# [Exercise instructions]
Your answer is every line of the material below in which the string "beige" occurs.

::::::::::

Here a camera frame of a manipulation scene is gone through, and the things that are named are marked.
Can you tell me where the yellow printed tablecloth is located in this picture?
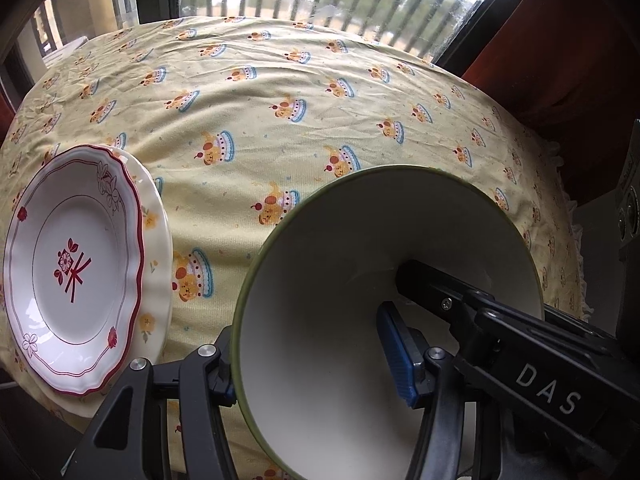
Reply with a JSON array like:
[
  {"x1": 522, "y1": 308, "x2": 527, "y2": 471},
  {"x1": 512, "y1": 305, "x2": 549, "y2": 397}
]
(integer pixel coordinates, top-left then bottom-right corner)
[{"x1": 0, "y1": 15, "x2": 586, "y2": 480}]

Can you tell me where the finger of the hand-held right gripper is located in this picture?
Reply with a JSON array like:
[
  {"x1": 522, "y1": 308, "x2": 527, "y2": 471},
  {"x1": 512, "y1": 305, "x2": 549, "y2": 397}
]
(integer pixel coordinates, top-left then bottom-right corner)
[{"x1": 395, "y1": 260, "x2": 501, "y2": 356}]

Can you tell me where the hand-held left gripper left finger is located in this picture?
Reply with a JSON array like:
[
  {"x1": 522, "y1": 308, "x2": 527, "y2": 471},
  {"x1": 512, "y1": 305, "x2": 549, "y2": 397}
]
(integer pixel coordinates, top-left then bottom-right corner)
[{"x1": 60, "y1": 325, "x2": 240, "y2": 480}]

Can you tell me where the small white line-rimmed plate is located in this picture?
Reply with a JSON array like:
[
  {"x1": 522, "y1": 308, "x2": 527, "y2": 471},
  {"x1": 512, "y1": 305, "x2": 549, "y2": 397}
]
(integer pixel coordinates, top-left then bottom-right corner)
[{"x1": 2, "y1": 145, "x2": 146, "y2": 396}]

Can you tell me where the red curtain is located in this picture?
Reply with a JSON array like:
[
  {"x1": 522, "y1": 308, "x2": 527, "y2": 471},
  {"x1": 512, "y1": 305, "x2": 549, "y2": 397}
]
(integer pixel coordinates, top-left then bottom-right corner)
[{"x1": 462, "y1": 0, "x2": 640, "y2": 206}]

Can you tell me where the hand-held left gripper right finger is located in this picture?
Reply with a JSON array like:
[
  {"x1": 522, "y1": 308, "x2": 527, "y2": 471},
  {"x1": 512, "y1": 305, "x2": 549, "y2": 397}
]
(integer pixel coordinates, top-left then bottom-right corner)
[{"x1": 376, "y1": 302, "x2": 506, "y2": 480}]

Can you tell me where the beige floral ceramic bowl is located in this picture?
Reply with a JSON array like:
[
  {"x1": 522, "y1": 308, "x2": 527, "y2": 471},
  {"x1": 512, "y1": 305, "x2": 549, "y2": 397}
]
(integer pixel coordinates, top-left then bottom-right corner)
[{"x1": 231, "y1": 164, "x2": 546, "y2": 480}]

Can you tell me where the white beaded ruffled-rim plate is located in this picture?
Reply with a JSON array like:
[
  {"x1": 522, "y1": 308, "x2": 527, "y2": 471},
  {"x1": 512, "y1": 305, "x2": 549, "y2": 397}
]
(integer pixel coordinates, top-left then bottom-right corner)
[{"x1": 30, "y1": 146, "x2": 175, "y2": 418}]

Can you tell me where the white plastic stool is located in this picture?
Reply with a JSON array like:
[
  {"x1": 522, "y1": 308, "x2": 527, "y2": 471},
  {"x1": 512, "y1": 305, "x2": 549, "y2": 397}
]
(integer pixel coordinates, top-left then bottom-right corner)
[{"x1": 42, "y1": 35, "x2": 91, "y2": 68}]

::::::::::

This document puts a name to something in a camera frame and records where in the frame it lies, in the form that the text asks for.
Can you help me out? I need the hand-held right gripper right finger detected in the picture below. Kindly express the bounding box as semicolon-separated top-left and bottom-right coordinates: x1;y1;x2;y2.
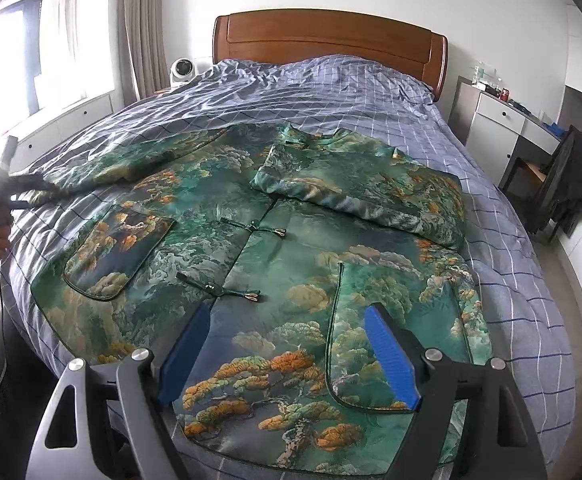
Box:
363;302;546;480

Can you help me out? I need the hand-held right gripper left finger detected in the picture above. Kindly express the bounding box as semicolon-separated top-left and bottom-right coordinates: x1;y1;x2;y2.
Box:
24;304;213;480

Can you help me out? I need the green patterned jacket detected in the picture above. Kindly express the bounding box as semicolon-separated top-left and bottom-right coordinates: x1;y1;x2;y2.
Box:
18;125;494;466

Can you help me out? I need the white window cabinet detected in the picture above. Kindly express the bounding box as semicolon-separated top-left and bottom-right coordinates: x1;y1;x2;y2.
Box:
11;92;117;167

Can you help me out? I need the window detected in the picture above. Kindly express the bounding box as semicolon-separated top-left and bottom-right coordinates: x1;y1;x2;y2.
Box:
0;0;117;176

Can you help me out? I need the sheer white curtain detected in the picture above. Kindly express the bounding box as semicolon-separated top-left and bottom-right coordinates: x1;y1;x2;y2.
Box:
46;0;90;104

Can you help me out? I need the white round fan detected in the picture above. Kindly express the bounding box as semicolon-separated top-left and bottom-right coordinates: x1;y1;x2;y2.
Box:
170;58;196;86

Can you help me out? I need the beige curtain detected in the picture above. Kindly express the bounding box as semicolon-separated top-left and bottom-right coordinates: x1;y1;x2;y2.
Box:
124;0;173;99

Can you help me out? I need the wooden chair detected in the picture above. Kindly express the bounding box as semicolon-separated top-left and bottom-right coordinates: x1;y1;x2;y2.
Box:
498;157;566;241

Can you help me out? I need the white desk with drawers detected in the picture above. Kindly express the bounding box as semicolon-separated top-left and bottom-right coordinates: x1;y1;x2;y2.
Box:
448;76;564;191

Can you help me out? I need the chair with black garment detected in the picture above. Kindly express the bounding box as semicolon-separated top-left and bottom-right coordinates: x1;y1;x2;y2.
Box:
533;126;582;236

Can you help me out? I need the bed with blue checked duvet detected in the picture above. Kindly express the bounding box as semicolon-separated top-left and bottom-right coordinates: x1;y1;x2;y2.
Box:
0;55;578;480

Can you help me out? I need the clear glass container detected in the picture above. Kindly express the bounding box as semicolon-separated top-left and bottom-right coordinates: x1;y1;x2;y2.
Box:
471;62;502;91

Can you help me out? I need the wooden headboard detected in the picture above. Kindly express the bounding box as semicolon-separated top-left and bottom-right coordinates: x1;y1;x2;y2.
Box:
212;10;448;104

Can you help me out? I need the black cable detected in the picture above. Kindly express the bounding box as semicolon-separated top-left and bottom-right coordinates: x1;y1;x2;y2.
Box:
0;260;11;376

::::::::::

# [Result for this task]
Can you tell me where the beige floral ceramic bowl is located in this picture?
Can you help me out? I need the beige curtain detected in the picture above. Kindly express the bounding box as semicolon-separated top-left and bottom-right coordinates: x1;y1;x2;y2.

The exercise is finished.